Highly debatable.  The above noted study, SIRT1 Stimulation by Polyphenols.... is an in vitro cell culture assay, and what happens metabolically in a highly complex organism (like humans) with digestive tract, liver, etc. may be quite different from the effects witnessed within cells growing on a cell culture plate.  Hard to know.

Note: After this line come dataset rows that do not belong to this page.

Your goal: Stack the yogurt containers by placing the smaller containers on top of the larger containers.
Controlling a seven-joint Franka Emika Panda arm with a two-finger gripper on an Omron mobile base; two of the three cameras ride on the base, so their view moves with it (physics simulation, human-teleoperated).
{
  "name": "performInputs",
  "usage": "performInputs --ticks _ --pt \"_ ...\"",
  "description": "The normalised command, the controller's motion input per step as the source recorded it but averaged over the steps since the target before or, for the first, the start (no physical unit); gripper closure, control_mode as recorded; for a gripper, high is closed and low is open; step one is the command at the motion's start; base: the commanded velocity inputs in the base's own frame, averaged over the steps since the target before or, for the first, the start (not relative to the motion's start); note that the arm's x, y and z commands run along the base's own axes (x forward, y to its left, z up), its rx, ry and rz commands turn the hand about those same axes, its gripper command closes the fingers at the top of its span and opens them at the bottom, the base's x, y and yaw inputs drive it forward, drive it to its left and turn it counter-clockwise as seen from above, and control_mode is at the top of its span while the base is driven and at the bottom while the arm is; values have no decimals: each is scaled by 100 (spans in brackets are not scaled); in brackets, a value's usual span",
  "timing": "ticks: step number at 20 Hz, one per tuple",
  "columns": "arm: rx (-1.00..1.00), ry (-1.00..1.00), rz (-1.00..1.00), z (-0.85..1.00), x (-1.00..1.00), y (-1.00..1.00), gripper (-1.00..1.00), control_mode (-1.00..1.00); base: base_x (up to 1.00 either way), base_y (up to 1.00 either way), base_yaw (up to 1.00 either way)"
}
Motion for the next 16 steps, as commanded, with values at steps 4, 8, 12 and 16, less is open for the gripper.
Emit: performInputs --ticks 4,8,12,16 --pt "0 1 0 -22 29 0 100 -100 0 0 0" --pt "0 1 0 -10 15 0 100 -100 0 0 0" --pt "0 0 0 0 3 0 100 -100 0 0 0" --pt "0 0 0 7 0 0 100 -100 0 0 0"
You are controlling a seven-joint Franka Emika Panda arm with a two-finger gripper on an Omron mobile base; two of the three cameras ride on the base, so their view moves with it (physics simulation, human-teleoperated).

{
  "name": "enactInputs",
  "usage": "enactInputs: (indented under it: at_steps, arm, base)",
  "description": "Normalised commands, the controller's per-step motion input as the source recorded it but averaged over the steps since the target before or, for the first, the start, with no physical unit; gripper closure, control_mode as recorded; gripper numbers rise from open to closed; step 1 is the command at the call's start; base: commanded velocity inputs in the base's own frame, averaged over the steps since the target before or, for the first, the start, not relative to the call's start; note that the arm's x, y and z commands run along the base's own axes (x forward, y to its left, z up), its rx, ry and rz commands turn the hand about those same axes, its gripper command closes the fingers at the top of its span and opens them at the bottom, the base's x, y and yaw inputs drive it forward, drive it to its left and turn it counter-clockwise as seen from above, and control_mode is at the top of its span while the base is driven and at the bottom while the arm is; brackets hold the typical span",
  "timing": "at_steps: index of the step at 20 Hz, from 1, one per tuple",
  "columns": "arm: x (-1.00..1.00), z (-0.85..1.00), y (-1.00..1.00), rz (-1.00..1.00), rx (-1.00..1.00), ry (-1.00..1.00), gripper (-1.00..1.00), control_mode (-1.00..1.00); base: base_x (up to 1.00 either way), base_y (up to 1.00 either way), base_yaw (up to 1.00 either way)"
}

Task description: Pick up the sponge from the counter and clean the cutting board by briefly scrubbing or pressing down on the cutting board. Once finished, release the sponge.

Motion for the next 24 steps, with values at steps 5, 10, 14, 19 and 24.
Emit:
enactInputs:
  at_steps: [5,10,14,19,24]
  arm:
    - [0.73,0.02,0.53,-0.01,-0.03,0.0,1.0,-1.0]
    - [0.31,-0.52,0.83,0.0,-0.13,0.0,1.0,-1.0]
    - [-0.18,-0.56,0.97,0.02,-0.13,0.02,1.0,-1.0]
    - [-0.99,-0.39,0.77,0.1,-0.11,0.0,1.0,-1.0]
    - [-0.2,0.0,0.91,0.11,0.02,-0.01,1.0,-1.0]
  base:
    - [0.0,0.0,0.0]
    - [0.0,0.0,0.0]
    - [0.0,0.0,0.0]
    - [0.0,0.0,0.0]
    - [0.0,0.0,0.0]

Apparently, quercetin is present in red wine, and thus may account, perhaps, for a significant trans-resversatrol effect on humans from relatively minute amounts of t-resv. via quercetin's inhibition of sulfation of t-resv. by the liver (an action touted by Longevinex producers.)

Jury is still "out" on this one, IMO.  Tough to totally avoid quercetin, but it still may be best to not supplement in large amounts, perhaps!  [huh]


With the big names, (LEF, AOR, etc) including quercetin, I suspect that information from someone has leaked. Sirtis?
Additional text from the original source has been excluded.